Но сейчас он посмотрел ей в лицо и увидел в нём всю безграничность презрения, которое питало её сословие к его сословию, пусть даже такие, как он, за одни только эти взгляды бросали в тюрьмы и казнили таких, как она.

Поэтому он сказал только:

- Не приходите сюда больше, мадмуазель.

Хотя это было излишне - он знал, что она не придёт.

Пьер проводил её взглядом, пока она не скрылась за поворотом, и вздрогнул, услышав окрик с другого конца коридора:

- Ванель!

Монуар выглядывал из своего кабинета и смотрел на него с плохо скрываемым нетерпением. Его рыжие усы растрепались и топорщились в стороны, делая комиссара похожим на взъерошенного дворника.

- Что вы там возитесь? Кто эта женщина? Показания по Лабрену вы принесли? Шантильинское дело просмотрели?

Пьер счёл последний вопрос самым безопасным.

- Я ознакамливаюсь с материалами, после обеда приступлю к набору опергруппы.

- Пошевеливайтесь же, Ванель!

Он поспешил выполнить приказание.

Тем более что у него действительно было много работы.

* * *

- Филипп, - сказал Пьер, не отрывая головы от бумаг, когда часы пробили восемь вечера, - вы можете организовать мне "ужин Мариньяка"?

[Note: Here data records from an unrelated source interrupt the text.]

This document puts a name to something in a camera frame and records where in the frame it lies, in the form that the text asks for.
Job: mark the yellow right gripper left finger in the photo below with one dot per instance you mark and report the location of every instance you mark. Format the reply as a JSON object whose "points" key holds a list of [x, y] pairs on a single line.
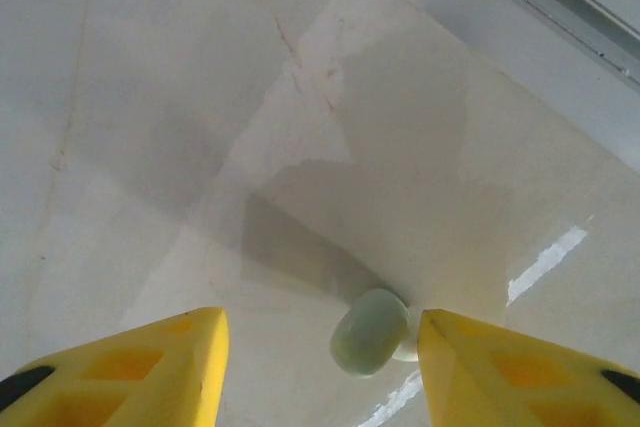
{"points": [[190, 387]]}

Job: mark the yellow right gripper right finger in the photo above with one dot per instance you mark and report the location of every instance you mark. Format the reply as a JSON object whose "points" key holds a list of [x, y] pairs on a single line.
{"points": [[465, 387]]}

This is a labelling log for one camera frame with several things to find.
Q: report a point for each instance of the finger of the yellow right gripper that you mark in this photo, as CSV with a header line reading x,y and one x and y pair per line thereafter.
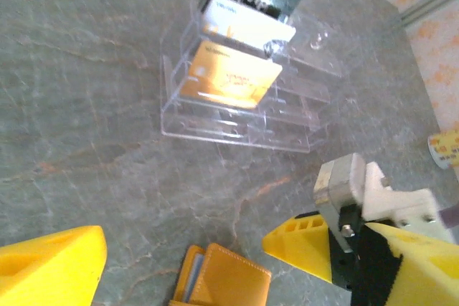
x,y
301,248

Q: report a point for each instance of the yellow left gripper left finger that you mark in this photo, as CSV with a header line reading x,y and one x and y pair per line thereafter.
x,y
46,270

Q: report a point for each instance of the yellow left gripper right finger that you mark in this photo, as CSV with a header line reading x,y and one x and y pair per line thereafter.
x,y
430,277

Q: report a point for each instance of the yellow leather card holder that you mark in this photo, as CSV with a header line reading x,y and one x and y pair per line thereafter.
x,y
229,277

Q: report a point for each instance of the clear acrylic card stand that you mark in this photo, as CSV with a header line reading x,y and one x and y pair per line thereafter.
x,y
287,112

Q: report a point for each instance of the gold card orange script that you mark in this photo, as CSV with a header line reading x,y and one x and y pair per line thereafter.
x,y
229,76

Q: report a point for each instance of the white silver card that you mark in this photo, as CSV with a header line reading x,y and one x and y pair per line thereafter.
x,y
244,23

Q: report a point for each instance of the white yellow printed jar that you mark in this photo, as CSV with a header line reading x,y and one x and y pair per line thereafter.
x,y
446,148

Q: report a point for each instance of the aluminium frame post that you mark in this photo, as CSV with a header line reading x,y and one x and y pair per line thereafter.
x,y
430,3

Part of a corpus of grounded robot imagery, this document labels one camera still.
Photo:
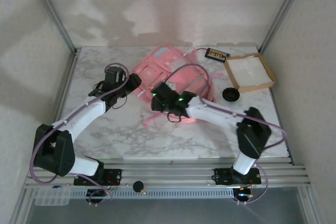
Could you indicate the aluminium frame post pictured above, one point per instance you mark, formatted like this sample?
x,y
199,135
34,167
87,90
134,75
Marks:
x,y
52,14
283,11

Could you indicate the black round lid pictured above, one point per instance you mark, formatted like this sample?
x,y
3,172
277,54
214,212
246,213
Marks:
x,y
231,95

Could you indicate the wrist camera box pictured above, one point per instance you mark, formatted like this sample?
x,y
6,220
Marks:
x,y
172,86
114,75

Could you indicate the pink backpack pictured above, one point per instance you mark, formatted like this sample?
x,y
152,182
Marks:
x,y
149,74

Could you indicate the cardboard tray with white paper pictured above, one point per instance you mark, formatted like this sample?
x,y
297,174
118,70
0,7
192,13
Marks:
x,y
249,72

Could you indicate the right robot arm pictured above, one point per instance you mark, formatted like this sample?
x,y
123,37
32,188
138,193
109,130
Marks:
x,y
215,110

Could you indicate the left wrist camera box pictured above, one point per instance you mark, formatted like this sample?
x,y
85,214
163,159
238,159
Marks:
x,y
114,75

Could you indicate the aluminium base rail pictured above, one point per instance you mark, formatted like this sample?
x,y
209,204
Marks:
x,y
170,175

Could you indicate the clear plastic organizer box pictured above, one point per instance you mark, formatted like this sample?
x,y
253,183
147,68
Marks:
x,y
52,197

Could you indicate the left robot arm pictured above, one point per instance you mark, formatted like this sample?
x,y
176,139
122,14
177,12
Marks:
x,y
86,111

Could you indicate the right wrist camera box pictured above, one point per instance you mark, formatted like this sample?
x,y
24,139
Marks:
x,y
172,86

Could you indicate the black round knob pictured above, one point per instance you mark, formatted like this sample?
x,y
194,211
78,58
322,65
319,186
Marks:
x,y
138,187

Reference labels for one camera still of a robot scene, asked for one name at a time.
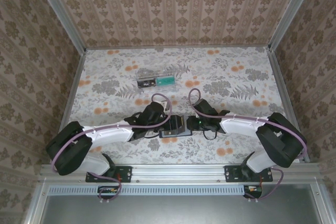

День выдался просто адский, они оба смертельно устали, и Пьер не удивился, не услышав в голосе Филиппа удивления.

- Сейчас?

- Да, сейчас. Мне надо что-то делать с этим треклятым Лабреном. А завтра утром я еду в Шантильи.

Филипп пожевал губы, вздохнул.

- Я попробую.

- Сделаете, и можете быть свободы. Только не забудьте вино.

Он дождался, пока явно повеселевший Филипп выскочит за дверь, и, откинувшись на спинку кресла, сцепил пальцы на затылке, устало прикрыв глаза локтями. Только "ужина Мариньяка" тебе сейчас и не доставало, подумал он. Ты, видно, вырыл себе недостаточно глубокую могилу, позовём-ка ещё парочку гробокопателей. Заткнитесь, комиссар, вяло посоветовал сам себе злостный коррупционер Пьер Ванель. Он слишком устал, чтобы прислушиваться к голосу разума, задушенно пищавшего на задворках сознания. Ты уже вступил в порочащую высокое звание революционного комиссара связь с арестантом, сфальсифицировал показания, наврал с три короба непосредственному начальству - только дерзкого ужина при свечах со своей новой пассией тебе ещё и не доставало. Что ж, Пьер был полон решимости восполнить сей досадный пробел. Более того - за счёт комиссариата. Уже за одно это по нему гильотина плачет.